My Zimbio

Friday, March 16, 2012

The "Other" People

My wife and I love the show "LOST".  It is one of our favorite series, and probably the only series in which we both can agree on to sit down and watch together.  We have different tastes.  What can I say. Mom always tells me to get a den or man cave for our house.  She may be on to something.

Anyways, on the show you have the group of people on the island that have crashed, "the survivors".  Then, there is the group called "the others".  That's what everyone says throughout the entire six seasons.  What are the others doing?  What do the others want?  Why are the others bothering us?

For more reference on "the others", visit this previous post which has a video synopsis of "LOST": How to be Like John Locke.

Sometimes as Christians we act like the survivors, wouldn't you say?  I know sometimes I do.  I stay in my group, where it is comfortable.  I talk to people I know.  I talk to people that I believe are just like me or at least similar.  I'm man enough to admit that, yeah, sometimes my humanness gets me and I look at people as the "others".

I tell you what it really is; we get scared.  We see differences we don't understand.  Everyone knows I am a huge Batman fan, too.  In Batman Begins, the big mob boss looks at Bruce Wayne and he says, "You're always afraid of what you don't understand."

How true is that?  I know that if I see people I don't resonate with sometimes it scares the crap out of me to imagine talking to them or building a relationship.

Lately, I've been pushed out of my comfort zone.  With how God is working in my life lately, I'm not sure that I even have a comfort zone anymore.

I'm the kind of guy that will talk to a fork if it would acknowledge me most days.  My job involves a lot of talking and some days I'm just done with talking.  We having been working with youth for almost a year and a half now.  In that period I've found myself talking to students that I otherwise wouldn't have spoken to.  It's not them; it's always been me.

God is moving me to understand that people are people.  I'm slowly learning and it is a hard concept when we grow up in a culture of "us 4 no more" mentalities. It's all about breaking the cycle and living as Jesus did which is loving people that everyone else viewed as rotten, despicable, and unworthy.

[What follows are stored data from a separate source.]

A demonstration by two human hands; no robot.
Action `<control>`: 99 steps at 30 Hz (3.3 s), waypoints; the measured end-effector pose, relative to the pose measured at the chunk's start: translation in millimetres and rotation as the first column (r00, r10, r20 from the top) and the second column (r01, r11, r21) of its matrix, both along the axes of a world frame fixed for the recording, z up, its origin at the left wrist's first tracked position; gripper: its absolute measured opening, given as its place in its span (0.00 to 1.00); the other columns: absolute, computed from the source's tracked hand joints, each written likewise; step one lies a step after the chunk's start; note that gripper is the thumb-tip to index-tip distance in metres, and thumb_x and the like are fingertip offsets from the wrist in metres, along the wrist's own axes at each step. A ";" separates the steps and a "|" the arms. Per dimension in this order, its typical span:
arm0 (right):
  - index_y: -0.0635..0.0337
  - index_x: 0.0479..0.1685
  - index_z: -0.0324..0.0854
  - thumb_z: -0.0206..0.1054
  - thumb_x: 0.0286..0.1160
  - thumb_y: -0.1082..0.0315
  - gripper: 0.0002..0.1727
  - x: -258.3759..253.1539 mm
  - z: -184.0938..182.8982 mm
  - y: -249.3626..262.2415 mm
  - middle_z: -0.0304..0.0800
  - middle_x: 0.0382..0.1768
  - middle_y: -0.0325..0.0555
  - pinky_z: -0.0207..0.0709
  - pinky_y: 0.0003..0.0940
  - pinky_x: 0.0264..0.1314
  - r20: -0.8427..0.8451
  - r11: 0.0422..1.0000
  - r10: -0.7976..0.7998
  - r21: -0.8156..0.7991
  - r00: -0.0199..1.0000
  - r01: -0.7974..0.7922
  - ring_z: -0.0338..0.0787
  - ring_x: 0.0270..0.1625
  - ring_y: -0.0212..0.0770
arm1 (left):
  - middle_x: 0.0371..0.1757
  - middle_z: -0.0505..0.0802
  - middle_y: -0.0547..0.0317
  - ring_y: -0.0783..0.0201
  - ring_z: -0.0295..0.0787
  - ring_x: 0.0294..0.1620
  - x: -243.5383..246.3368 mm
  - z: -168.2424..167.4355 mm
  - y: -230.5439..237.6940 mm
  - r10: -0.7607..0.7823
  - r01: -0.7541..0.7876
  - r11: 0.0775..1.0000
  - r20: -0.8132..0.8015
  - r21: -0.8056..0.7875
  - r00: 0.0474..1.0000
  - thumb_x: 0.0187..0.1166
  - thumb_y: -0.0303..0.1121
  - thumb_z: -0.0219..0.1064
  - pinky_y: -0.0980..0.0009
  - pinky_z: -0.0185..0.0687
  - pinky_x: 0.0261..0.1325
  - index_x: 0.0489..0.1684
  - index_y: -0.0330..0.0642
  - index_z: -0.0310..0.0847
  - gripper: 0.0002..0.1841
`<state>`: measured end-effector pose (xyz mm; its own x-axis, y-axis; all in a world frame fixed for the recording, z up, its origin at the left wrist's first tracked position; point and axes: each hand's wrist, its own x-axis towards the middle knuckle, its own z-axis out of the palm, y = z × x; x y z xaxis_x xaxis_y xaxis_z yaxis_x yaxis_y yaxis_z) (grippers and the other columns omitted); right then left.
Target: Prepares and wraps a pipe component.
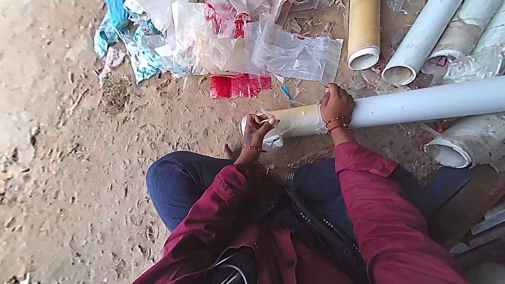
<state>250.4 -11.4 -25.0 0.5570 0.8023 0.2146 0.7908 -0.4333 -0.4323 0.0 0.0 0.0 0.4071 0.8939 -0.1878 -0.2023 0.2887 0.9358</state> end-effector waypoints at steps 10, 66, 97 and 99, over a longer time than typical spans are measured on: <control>0.67 0.69 0.82 0.47 0.89 0.69 0.21 -1.5 3.4 -0.1 0.92 0.59 0.65 0.74 0.63 0.63 0.007 1.000 -0.004 -0.028 1.000 0.005 0.89 0.65 0.66 | 0.58 0.87 0.30 0.30 0.85 0.62 36.1 -8.2 -7.2 0.161 0.751 0.616 -0.971 0.239 0.177 0.81 0.41 0.73 0.40 0.83 0.54 0.59 0.27 0.82 0.23; 0.65 0.70 0.83 0.48 0.90 0.69 0.22 -39.5 -1.4 15.8 0.94 0.52 0.70 0.76 0.69 0.52 0.066 0.996 0.008 0.090 0.998 -0.013 0.93 0.49 0.74 | 0.88 0.73 0.38 0.32 0.70 0.86 -4.5 5.9 -45.5 -0.001 0.758 0.634 -0.979 0.156 0.203 0.91 0.31 0.54 0.42 0.76 0.76 0.72 0.39 0.83 0.18; 0.67 0.70 0.82 0.47 0.91 0.69 0.22 -35.6 1.1 19.4 0.94 0.51 0.70 0.76 0.67 0.55 0.069 0.995 0.046 0.085 0.997 -0.052 0.93 0.51 0.73 | 0.70 0.81 0.23 0.27 0.81 0.70 17.7 5.6 -28.3 -0.198 0.694 0.608 -0.920 -0.386 -0.338 0.89 0.17 0.43 0.39 0.81 0.63 0.73 0.18 0.69 0.19; 0.68 0.70 0.81 0.48 0.91 0.70 0.21 -35.2 7.1 23.6 0.93 0.51 0.71 0.75 0.68 0.57 0.061 0.997 0.068 0.041 0.996 -0.071 0.93 0.52 0.73 | 0.75 0.77 0.21 0.28 0.77 0.76 20.8 6.2 -56.0 -0.341 0.699 0.505 -0.861 -0.507 -0.378 0.92 0.23 0.47 0.38 0.78 0.69 0.77 0.17 0.64 0.20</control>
<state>215.2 12.2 -17.9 0.4857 0.8279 0.2804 0.8430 -0.3588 -0.4007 20.8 -56.0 6.2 0.3571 0.4610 -0.8124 0.8464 -0.5275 0.0728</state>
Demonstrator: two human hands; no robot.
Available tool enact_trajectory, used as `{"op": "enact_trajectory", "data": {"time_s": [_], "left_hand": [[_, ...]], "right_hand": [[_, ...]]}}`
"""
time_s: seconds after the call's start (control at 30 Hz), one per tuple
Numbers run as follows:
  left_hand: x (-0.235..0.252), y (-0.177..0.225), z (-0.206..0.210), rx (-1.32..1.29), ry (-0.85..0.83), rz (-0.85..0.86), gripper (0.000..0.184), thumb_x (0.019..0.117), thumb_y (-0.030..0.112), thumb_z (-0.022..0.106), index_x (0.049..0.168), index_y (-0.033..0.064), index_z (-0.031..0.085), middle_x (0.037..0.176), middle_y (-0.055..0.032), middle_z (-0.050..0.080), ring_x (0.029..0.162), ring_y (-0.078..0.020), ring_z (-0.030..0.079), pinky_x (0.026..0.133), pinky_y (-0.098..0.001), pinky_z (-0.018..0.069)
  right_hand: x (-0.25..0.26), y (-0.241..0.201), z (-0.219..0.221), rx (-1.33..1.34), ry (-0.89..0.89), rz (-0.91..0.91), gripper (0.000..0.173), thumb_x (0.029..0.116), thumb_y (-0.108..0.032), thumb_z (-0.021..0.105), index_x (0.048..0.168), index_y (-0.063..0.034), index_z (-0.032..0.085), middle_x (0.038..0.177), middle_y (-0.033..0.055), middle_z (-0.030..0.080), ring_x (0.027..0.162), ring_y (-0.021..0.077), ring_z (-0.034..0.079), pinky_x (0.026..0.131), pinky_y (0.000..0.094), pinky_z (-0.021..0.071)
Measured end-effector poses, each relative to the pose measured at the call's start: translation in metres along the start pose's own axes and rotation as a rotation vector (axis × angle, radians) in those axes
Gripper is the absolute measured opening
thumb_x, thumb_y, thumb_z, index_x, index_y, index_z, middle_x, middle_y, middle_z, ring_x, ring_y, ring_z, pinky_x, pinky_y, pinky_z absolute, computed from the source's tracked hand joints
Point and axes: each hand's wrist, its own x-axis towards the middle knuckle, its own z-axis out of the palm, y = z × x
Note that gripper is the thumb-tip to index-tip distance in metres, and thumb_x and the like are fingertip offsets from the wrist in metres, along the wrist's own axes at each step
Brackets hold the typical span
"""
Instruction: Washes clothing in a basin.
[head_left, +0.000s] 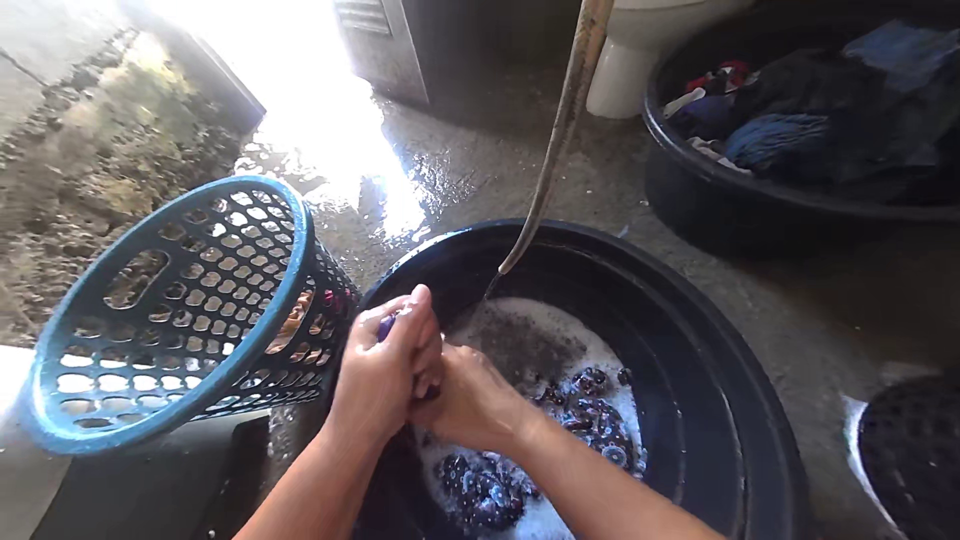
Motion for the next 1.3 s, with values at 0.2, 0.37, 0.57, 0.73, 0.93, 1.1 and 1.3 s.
{"op": "enact_trajectory", "data": {"time_s": [0.2, 0.37, 0.57, 0.73, 0.93, 1.1, 1.3], "left_hand": [[0.003, 0.099, -0.127, 1.103, 0.579, 0.158, 0.069, 0.0898, 0.067, 0.064, 0.145, 0.0280, 0.050, 0.132, -0.0043, 0.062, 0.113, -0.0195, 0.064, 0.093, -0.0484, 0.0552], [-0.011, 0.078, -0.136, 1.247, 0.522, 0.163, 0.064, 0.0987, 0.052, 0.058, 0.145, 0.0078, 0.050, 0.147, -0.0196, 0.051, 0.133, -0.0320, 0.052, 0.108, -0.0545, 0.0447], [-0.007, -0.121, -0.042, 0.901, -0.647, -0.373, 0.072, 0.0893, 0.013, 0.075, 0.154, 0.0092, 0.043, 0.152, -0.0175, 0.048, 0.137, -0.0323, 0.051, 0.114, -0.0526, 0.0429], [-0.032, -0.153, -0.018, 0.487, -0.602, -0.666, 0.031, 0.1026, 0.018, 0.055, 0.126, -0.0021, 0.061, 0.116, -0.0138, 0.067, 0.107, -0.0191, 0.065, 0.098, -0.0421, 0.0521], [0.012, -0.041, -0.079, -0.033, 0.065, -0.137, 0.032, 0.1085, 0.031, 0.040, 0.084, 0.0223, 0.060, 0.061, 0.0135, 0.045, 0.049, 0.0021, 0.040, 0.048, -0.0162, 0.0386], [0.024, -0.033, -0.086, 0.429, 0.237, -0.229, 0.030, 0.1106, 0.028, 0.042, 0.104, 0.0058, 0.062, 0.078, -0.0023, 0.056, 0.061, -0.0125, 0.054, 0.059, -0.0326, 0.0539], [-0.072, -0.198, -0.005, 0.703, -0.839, -0.590, 0.043, 0.1061, 0.027, 0.055, 0.144, 0.0081, 0.057, 0.156, -0.0173, 0.045, 0.142, -0.0318, 0.046, 0.119, -0.0499, 0.0363]], "right_hand": [[0.008, 0.095, -0.053, -0.299, -0.007, 0.348, 0.069, 0.0886, -0.040, 0.080, 0.149, -0.0189, 0.054, 0.151, 0.0136, 0.052, 0.140, 0.0389, 0.046, 0.114, 0.0636, 0.0368], [-0.050, 0.199, -0.025, -0.485, -0.293, 0.866, 0.088, 0.0894, -0.044, 0.075, 0.161, -0.0161, 0.033, 0.160, 0.0253, 0.037, 0.147, 0.0498, 0.032, 0.117, 0.0702, 0.0244], [-0.021, 0.080, -0.061, 0.137, -0.367, 0.496, 0.019, 0.0993, -0.018, 0.067, 0.109, -0.0023, 0.069, 0.093, 0.0067, 0.067, 0.083, 0.0116, 0.062, 0.078, 0.0326, 0.0530], [-0.041, -0.049, -0.132, 0.272, -0.036, -0.130, 0.013, 0.0937, -0.008, 0.067, 0.105, -0.0114, 0.072, 0.088, -0.0036, 0.071, 0.072, 0.0012, 0.065, 0.060, 0.0143, 0.0549], [-0.070, -0.036, -0.200, -0.044, 0.279, -0.525, 0.028, 0.0930, -0.021, 0.073, 0.120, -0.0232, 0.068, 0.110, -0.0151, 0.068, 0.098, -0.0036, 0.065, 0.083, 0.0137, 0.0576], [-0.055, 0.063, -0.173, -0.097, 0.281, 0.272, 0.031, 0.0787, 0.002, 0.082, 0.107, -0.0035, 0.070, 0.098, 0.0118, 0.069, 0.089, 0.0233, 0.066, 0.080, 0.0470, 0.0569], [-0.085, 0.231, -0.032, -0.257, -0.037, 1.036, 0.063, 0.0893, -0.026, 0.076, 0.146, -0.0115, 0.053, 0.141, 0.0244, 0.058, 0.132, 0.0412, 0.055, 0.110, 0.0615, 0.0429]]}}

I'm glad that He loved me, because I am unworthy.  The least I can do is push myself to love like Christ.  I haven't read yet anywhere that said living for Christ's cause is easy, but with a reward such as we will be given, eternal life with Christ, how can it not be worth it?

I encourage you to step out of your survivors circle and see the others for who they are:  people trying to make it just like you and just like me.